* **WHAT THE TASK ASKS**
Reproduce word for word, from the entries below, the line with "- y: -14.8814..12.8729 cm", the line with "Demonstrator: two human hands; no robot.", and every line between them, and nothing more.

Stored records

··········

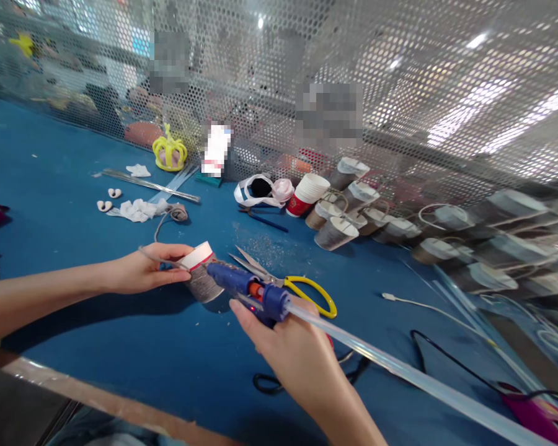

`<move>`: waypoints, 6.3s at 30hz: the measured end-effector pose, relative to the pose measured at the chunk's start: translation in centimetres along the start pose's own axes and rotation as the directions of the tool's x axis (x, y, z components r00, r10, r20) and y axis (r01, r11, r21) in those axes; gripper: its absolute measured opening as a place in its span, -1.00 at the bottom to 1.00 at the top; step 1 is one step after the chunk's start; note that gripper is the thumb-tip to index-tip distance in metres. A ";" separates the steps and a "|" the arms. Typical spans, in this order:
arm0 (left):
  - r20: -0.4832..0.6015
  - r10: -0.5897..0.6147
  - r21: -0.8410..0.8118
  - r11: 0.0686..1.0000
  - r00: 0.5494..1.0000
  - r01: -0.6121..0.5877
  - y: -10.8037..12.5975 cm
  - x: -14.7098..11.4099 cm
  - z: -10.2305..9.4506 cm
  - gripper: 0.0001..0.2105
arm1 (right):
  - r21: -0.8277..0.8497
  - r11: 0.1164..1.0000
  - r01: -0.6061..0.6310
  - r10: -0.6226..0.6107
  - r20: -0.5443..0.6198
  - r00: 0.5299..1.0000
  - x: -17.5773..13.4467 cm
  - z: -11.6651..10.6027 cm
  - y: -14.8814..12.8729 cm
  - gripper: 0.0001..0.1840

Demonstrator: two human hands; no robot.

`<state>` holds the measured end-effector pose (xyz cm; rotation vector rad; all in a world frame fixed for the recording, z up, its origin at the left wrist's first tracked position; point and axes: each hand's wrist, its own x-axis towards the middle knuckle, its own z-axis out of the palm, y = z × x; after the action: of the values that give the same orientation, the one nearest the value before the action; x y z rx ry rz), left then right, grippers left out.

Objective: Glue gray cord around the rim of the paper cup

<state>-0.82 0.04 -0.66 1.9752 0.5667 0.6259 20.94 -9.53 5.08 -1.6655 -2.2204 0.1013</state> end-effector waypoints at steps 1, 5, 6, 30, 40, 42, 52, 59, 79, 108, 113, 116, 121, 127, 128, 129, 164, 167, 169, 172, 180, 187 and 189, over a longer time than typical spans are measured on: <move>0.000 -0.009 0.002 1.000 1.000 0.009 0.0 0.0 0.0 -0.71 | 0.003 1.000 -0.001 0.001 0.018 1.000 0.0 -0.1 0.2 -0.72; 0.018 -0.005 0.007 1.000 1.000 0.005 0.0 0.0 0.0 -0.71 | 0.030 0.998 -0.059 0.056 0.077 0.995 -0.1 -0.1 0.5 -0.68; 0.022 0.001 0.010 1.000 1.000 -0.001 0.1 0.0 -0.1 -0.71 | 0.033 0.997 -0.063 0.060 0.083 0.995 -0.1 0.0 0.4 -0.67; 0.046 0.001 0.007 1.000 0.999 -0.001 0.3 -0.1 -0.2 -0.71 | 0.242 0.894 -0.376 0.358 0.118 0.926 0.5 0.1 -0.2 -0.68; 0.041 -0.002 0.030 1.000 0.999 0.001 0.2 -0.1 -0.1 -0.70 | 0.197 0.923 -0.330 0.308 0.135 0.942 0.9 0.2 0.3 -0.67; 0.054 0.003 0.013 1.000 0.999 -0.004 0.2 -0.1 -0.1 -0.69 | 0.211 0.916 -0.342 0.317 0.142 0.938 0.8 0.1 0.0 -0.70; 0.028 -0.012 -0.014 1.000 1.000 0.013 0.4 -0.1 0.1 -0.70 | 0.144 0.983 -0.113 0.113 0.007 0.994 0.2 -0.2 -0.1 -0.75; 0.049 -0.016 -0.027 0.999 0.999 0.017 0.4 0.0 0.1 -0.72 | 0.192 0.966 -0.174 0.187 -0.048 0.981 0.2 0.5 -1.4 -0.72; 0.033 0.034 0.005 0.999 0.999 -0.034 0.2 0.0 0.0 -0.71 | 0.294 0.886 -0.358 0.346 0.092 0.934 0.1 0.5 -1.5 -0.73; 0.021 0.012 0.014 1.000 1.000 -0.012 -0.1 0.0 0.2 -0.68 | 0.280 0.865 -0.416 0.380 0.176 0.908 0.4 0.2 -0.8 -0.75; 0.035 0.019 0.014 1.000 0.999 -0.020 0.1 0.0 0.1 -0.72 | 0.275 0.870 -0.408 0.379 0.156 0.912 0.1 0.8 -1.5 -0.65; 0.039 0.028 0.014 1.000 0.999 -0.028 0.3 0.0 0.0 -0.75 | 0.306 0.856 -0.417 0.377 0.183 0.908 0.3 0.9 -2.1 -0.69; 0.050 0.024 0.003 1.000 0.998 -0.024 0.1 0.0 0.1 -0.71 | 0.330 0.817 -0.472 0.444 0.162 0.881 0.2 0.7 -1.6 -0.73; 0.033 -0.026 0.033 0.999 0.999 0.025 0.2 0.0 0.1 -0.67 | 0.320 0.831 -0.454 0.426 0.159 0.891 0.8 0.4 -0.1 -0.65; 0.036 -0.024 0.034 0.999 0.999 0.023 0.3 0.0 0.1 -0.68 | 0.313 0.843 -0.437 0.409 0.153 0.900 0.9 0.4 0.0 -0.62; 0.037 -0.022 0.033 0.999 0.999 0.021 0.4 0.0 0.1 -0.68 | 0.309 0.851 -0.424 0.397 0.150 0.906 1.1 0.4 0.1 -0.61; -0.027 0.019 0.125 0.992 0.999 -0.016 -0.2 0.1 0.5 -0.74 | 0.050 0.859 -0.510 0.511 -0.162 0.844 9.2 3.9 8.9 -0.65; -0.022 0.015 0.140 0.990 1.000 -0.012 -0.1 0.2 0.5 -0.73 | 0.012 0.949 -0.315 0.310 -0.222 0.924 8.6 2.6 4.6 -0.83; -0.028 0.000 0.155 0.988 1.000 0.004 -0.1 0.1 0.5 -0.75 | 0.027 0.992 -0.121 0.124 -0.220 0.968 7.8 2.0 0.9 -0.85; -0.078 0.046 0.179 0.983 0.996 -0.032 -0.2 0.1 0.6 -0.79 | 0.007 0.950 0.313 -0.308 -0.154 0.939 6.5 2.2 -3.8 -0.91; -0.143 0.069 0.222 0.974 0.987 -0.036 0.0 0.2 0.6 -0.86 | 0.008 0.966 0.257 -0.253 -0.156 0.955 6.6 4.1 -5.0 -0.86; -0.028 0.020 0.171 0.985 0.999 -0.015 0.5 0.0 0.3 -0.72 | 0.378 0.920 -0.104 0.171 -0.150 0.974 6.7 2.6 -1.4 -0.84; -0.020 0.015 0.175 0.985 1.000 -0.012 0.3 0.0 0.3 -0.69 | 0.431 0.890 -0.149 0.221 -0.120 0.968 6.6 2.9 -0.8 -0.81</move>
<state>-0.64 -0.30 -0.47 2.1399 0.6402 0.6240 17.68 -3.07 4.19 -1.5706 -1.7556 0.4415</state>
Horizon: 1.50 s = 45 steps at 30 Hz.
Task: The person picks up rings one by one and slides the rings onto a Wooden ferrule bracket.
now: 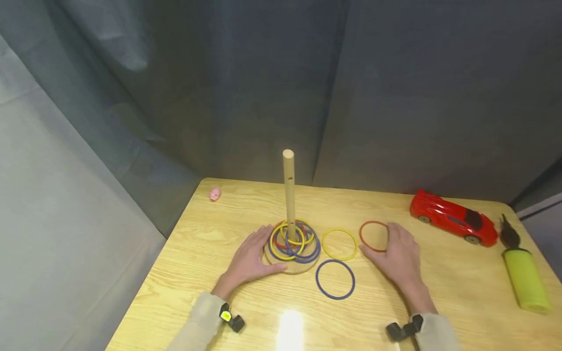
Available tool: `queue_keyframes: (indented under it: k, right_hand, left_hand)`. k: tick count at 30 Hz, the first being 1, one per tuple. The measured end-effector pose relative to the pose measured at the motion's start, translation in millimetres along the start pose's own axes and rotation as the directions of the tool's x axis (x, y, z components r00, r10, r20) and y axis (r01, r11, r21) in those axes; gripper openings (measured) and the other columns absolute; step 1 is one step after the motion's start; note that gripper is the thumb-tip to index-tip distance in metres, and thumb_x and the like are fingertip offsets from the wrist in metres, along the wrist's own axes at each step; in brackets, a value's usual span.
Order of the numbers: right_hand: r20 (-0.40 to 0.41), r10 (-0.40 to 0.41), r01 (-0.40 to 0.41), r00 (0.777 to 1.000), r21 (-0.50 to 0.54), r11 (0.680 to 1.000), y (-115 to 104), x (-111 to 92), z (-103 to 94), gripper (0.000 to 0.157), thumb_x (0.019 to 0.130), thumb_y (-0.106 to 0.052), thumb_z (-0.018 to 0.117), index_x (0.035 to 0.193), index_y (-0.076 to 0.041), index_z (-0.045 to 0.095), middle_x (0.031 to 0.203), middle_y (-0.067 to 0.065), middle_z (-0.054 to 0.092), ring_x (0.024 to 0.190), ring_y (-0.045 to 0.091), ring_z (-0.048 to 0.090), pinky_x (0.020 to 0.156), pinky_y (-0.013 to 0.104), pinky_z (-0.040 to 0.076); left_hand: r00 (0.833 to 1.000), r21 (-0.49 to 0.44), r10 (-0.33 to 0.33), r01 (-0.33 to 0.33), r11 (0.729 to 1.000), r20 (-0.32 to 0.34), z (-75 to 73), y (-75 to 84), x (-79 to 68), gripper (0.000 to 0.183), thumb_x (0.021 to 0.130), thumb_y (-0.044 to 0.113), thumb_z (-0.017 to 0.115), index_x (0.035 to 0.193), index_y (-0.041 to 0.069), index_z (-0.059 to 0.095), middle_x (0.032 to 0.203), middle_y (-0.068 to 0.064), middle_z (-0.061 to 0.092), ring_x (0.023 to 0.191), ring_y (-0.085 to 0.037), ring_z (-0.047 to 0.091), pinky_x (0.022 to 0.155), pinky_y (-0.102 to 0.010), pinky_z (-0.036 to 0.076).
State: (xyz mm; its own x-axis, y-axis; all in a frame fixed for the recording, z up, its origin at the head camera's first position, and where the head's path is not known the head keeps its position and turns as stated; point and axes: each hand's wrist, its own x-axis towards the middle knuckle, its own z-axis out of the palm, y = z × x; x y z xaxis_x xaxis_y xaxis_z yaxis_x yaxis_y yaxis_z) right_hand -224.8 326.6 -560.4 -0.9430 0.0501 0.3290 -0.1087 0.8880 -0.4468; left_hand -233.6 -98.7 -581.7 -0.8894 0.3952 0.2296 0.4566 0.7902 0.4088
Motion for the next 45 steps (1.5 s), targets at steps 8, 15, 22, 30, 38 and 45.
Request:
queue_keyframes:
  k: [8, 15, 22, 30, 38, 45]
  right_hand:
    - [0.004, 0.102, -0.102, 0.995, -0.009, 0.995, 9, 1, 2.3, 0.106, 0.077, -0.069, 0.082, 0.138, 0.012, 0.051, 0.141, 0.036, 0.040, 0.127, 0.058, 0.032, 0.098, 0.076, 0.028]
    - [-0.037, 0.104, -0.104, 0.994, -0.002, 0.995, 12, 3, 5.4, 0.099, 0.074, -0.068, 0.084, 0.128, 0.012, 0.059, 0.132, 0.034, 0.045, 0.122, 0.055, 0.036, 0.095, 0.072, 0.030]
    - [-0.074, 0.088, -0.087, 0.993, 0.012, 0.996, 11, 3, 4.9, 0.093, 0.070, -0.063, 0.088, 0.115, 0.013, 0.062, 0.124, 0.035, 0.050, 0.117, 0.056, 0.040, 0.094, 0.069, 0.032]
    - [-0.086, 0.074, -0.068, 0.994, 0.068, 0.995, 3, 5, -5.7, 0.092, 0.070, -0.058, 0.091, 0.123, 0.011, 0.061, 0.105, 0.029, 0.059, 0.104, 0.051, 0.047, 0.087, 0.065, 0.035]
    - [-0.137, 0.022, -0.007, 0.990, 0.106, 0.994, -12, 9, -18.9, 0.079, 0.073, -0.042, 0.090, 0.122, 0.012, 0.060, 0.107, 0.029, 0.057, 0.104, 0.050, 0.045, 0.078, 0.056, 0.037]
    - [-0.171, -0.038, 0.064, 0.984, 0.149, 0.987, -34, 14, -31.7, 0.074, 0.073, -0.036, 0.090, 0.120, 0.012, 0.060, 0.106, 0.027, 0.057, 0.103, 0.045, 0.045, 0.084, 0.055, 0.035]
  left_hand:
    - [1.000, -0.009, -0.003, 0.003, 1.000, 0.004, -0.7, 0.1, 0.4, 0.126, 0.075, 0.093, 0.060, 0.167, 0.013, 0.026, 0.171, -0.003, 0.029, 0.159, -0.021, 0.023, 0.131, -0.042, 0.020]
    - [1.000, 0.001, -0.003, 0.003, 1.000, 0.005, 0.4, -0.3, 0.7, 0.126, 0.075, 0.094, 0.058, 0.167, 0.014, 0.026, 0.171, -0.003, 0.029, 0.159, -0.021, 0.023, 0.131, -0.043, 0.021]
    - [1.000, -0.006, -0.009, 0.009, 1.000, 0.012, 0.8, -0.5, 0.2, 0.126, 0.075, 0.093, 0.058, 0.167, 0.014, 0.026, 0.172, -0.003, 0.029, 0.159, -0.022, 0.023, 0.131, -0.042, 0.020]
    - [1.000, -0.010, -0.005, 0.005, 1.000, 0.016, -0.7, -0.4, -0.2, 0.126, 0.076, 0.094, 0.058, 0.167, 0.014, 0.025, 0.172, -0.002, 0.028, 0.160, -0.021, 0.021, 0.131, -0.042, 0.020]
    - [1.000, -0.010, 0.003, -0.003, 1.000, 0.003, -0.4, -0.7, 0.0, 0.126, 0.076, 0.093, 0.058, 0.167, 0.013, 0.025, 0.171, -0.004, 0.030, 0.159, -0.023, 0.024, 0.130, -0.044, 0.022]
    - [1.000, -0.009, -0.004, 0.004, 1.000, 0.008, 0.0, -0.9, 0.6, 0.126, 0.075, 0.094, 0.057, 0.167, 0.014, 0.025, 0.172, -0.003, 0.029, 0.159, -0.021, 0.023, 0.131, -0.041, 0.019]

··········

* **REPLY TO THE EXERCISE**
  - y: -14.8814..12.8729 cm
  - gripper: 0.0001..0.1840

Demonstrator: two human hands; no robot.

Here the answer is complete.